Show all the lines in the data below that include the word "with".

****************************************

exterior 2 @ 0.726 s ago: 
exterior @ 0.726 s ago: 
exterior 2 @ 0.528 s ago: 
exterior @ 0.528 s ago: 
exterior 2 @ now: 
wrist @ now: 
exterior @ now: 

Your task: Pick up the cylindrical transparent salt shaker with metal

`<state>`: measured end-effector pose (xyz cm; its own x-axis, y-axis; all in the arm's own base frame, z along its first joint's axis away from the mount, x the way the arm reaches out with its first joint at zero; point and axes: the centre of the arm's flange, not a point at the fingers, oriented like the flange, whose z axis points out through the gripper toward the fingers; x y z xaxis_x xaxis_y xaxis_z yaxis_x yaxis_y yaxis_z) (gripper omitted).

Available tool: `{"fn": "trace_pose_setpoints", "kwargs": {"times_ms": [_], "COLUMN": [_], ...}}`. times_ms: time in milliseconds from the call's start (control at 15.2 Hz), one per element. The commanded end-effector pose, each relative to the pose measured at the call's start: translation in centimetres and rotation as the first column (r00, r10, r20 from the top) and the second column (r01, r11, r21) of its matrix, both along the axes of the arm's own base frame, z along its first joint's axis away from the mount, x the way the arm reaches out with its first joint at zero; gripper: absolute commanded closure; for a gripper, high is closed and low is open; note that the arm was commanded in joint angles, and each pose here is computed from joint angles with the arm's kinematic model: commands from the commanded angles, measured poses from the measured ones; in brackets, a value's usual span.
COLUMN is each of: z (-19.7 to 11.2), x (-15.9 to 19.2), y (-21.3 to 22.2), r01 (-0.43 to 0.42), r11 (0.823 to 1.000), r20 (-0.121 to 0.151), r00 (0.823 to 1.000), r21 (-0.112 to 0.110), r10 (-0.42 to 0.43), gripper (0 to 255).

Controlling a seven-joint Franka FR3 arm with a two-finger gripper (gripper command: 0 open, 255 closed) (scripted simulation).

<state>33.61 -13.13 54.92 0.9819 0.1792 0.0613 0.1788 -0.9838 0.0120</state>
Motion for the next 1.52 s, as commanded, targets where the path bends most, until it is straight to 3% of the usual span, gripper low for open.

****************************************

### Answer for this exercise
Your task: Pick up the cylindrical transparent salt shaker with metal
`<state>`: measured end-effector pose (xyz cm; its own x-axis, y-axis; all in the arm's own base frame, z along its first joint's axis away from the mount, x the way the arm reaches out with its first joint at zero; point and axes: the centre of the arm's flange, not a point at the fingers, oriented like the flange, whose z axis points out through the gripper toward the fingers; x y z xaxis_x xaxis_y xaxis_z yaxis_x yaxis_y yaxis_z) (gripper omitted).
Available tool: `{"fn": "trace_pose_setpoints", "kwargs": {"times_ms": [_], "COLUMN": [_], ...}}`. times_ms: time in milliseconds from the call's start (control at 15.2 Hz), one per element. The commanded end-effector pose, each relative to the pose measured at the call's start: translation in centimetres and rotation as the first column (r00, r10, r20 from the top) and the second column (r01, r11, r21) of its matrix, both along the axes of the arm's own base frame, z along its first joint's axis away from the mount, x the way the arm reaches out with its first joint at zero; gripper: absolute commanded closure; for a gripper, high is closed and low is open; note that the arm was commanded in joint angles, and each pose here is computed from joint angles with the arm's kinematic model: commands from the commanded angles, measured poses from the measured ones; in brackets, a value's usual span.
Controlling a seven-joint Franka FR3 arm with a two-finger gripper (gripper command: 0 open, 255 closed) (scripted simulation).

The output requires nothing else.